▸ PROBLEM TO SOLVE: Leave the pictures out. Return all other data exactly.
----
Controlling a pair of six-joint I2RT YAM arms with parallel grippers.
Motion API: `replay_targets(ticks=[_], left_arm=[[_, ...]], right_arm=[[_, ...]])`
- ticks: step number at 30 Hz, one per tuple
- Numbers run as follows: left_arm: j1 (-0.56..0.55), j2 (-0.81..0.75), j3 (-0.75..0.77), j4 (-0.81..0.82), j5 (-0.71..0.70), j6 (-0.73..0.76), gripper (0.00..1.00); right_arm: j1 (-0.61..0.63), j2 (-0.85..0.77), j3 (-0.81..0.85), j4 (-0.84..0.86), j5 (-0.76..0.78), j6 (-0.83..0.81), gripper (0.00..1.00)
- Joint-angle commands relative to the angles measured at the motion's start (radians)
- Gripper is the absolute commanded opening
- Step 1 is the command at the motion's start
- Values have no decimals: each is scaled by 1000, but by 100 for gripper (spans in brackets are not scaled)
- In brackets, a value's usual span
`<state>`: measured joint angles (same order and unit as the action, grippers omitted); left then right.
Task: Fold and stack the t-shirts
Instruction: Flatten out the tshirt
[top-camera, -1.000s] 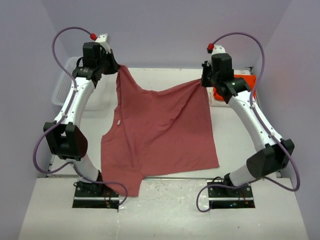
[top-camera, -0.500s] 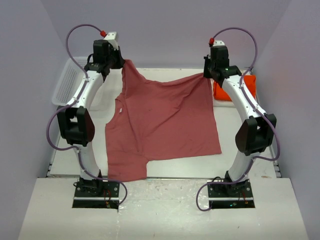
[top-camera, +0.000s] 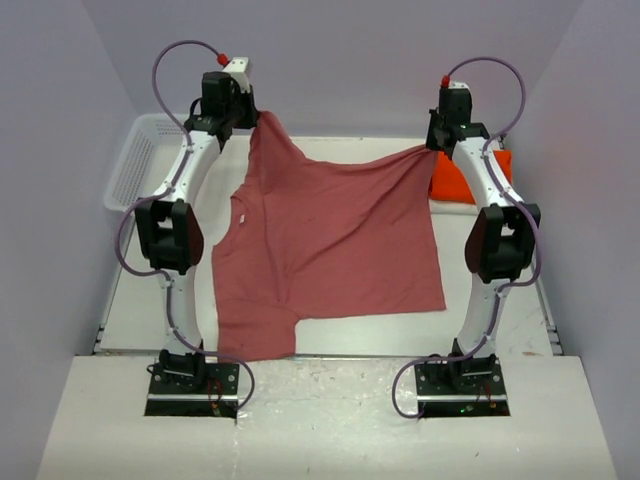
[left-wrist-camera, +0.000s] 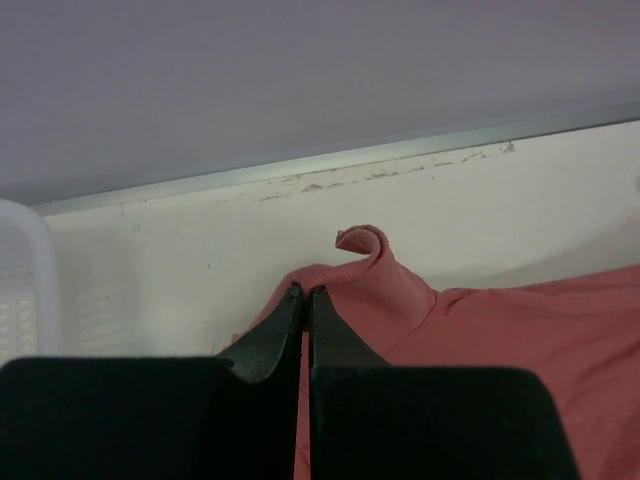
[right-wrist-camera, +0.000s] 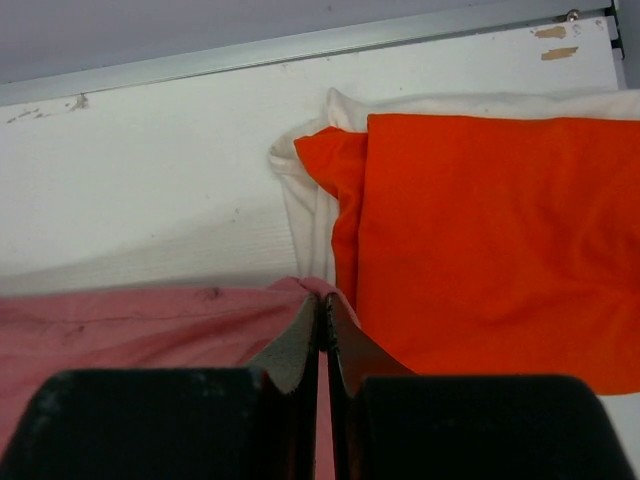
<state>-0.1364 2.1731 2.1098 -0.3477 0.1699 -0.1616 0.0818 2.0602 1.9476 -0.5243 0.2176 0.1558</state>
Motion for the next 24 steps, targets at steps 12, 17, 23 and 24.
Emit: replay_targets(ticks=[12, 17, 23, 24], left_arm=[[4, 105, 197, -66, -211, 53, 0], [17, 114, 197, -65, -224, 50, 0], [17, 117, 185, -51, -158, 47, 2], [15, 117, 185, -51, -144, 45, 2]], right_arm=[[-46, 167, 303, -36, -57, -52, 0], [-66, 184, 320, -37, -84, -56, 0], [-68, 210, 327, -48, -122, -55, 0], [-68, 213, 326, -48, -119, -52, 0]])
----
▸ RESULT OF THIS EXERCISE:
Controlling a pair of six-joint I2RT YAM arms with parallel grippers.
Motion API: `replay_targets(ticks=[_], left_arm=[[_, ...]], right_arm=[[_, ...]])`
- ticks: step number at 30 Hz, one per tuple
- Numbers run as follows: left_arm: j1 (-0.56..0.55), j2 (-0.81..0.75), j3 (-0.75..0.77), j4 (-0.81..0.82), j5 (-0.71..0.70), j6 (-0.73..0.76), gripper (0.00..1.00); right_arm: j1 (-0.61..0.63), j2 (-0.85..0.77), j3 (-0.81..0.85), j4 (-0.84..0.86), j5 (-0.76..0.78), j6 (-0.83..0.81), gripper (0.00..1.00)
- Joint-angle commands relative to the angles measured at the motion's start (radians)
- Gripper is the absolute commanded opening
- Step 1 is the command at the motion's start
- Values have no decimals: each is scaled by 1000, but by 100 for gripper (spans in brackets are not scaled)
- In brackets, a value's usual span
`<state>`: measured joint angles (same order and unit as the action, grippers omitted); left then right.
Task: Fold and stack the t-shirts
Instruction: Flatten out the tshirt
[top-camera, -1.000s] 
[top-camera, -0.500s] 
[top-camera, +0.000s] 
[left-wrist-camera, +0.000s] 
[right-wrist-camera, +0.000s] 
<state>-0.1364 2.1731 2.1098 -0.3477 0.1699 -0.1616 0.0818 2.0602 1.9476 -0.5243 0.2176 0.1558</state>
Motion for the next 24 steps, targets at steps 12, 17, 23 and 24.
Emit: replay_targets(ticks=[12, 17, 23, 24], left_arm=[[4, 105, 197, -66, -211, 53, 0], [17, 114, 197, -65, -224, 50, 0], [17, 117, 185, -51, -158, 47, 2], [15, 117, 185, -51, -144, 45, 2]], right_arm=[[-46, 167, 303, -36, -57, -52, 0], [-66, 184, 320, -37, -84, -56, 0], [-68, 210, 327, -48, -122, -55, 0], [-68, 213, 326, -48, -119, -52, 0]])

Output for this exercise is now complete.